▸ **What you are asked to do**:
Nothing but the lines from the one containing "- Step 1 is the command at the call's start" through the final line of the data should be repeated, and each must be exact.

☆ ☆ ☆ ☆

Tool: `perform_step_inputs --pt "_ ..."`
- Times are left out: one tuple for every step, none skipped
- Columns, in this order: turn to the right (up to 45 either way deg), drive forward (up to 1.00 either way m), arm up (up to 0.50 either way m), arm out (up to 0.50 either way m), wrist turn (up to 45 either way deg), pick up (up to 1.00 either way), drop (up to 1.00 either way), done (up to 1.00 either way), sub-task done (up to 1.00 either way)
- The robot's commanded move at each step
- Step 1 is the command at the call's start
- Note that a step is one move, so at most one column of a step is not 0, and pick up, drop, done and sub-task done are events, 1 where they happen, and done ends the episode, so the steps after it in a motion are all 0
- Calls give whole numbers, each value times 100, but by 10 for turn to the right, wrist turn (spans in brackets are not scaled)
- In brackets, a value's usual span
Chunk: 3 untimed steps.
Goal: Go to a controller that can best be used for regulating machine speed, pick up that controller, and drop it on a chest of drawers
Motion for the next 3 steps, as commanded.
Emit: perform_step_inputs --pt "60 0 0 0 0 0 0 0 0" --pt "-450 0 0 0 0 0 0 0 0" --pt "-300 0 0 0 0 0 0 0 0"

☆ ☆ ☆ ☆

▸ **Answer below**:
- Step 1 is the command at the call's start
- Note that a step is one move, so at most one column of a step is not 0, and pick up, drop, done and sub-task done are events, 1 where they happen, and done ends the episode, so the steps after it in a motion are all 0
- Calls give whole numbers, each value times 100, but by 10 for turn to the right, wrist turn (spans in brackets are not scaled)
- In brackets, a value's usual span
Chunk: 3 untimed steps.
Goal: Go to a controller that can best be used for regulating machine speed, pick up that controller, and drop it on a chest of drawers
Motion for the next 3 steps, as commanded.
Emit: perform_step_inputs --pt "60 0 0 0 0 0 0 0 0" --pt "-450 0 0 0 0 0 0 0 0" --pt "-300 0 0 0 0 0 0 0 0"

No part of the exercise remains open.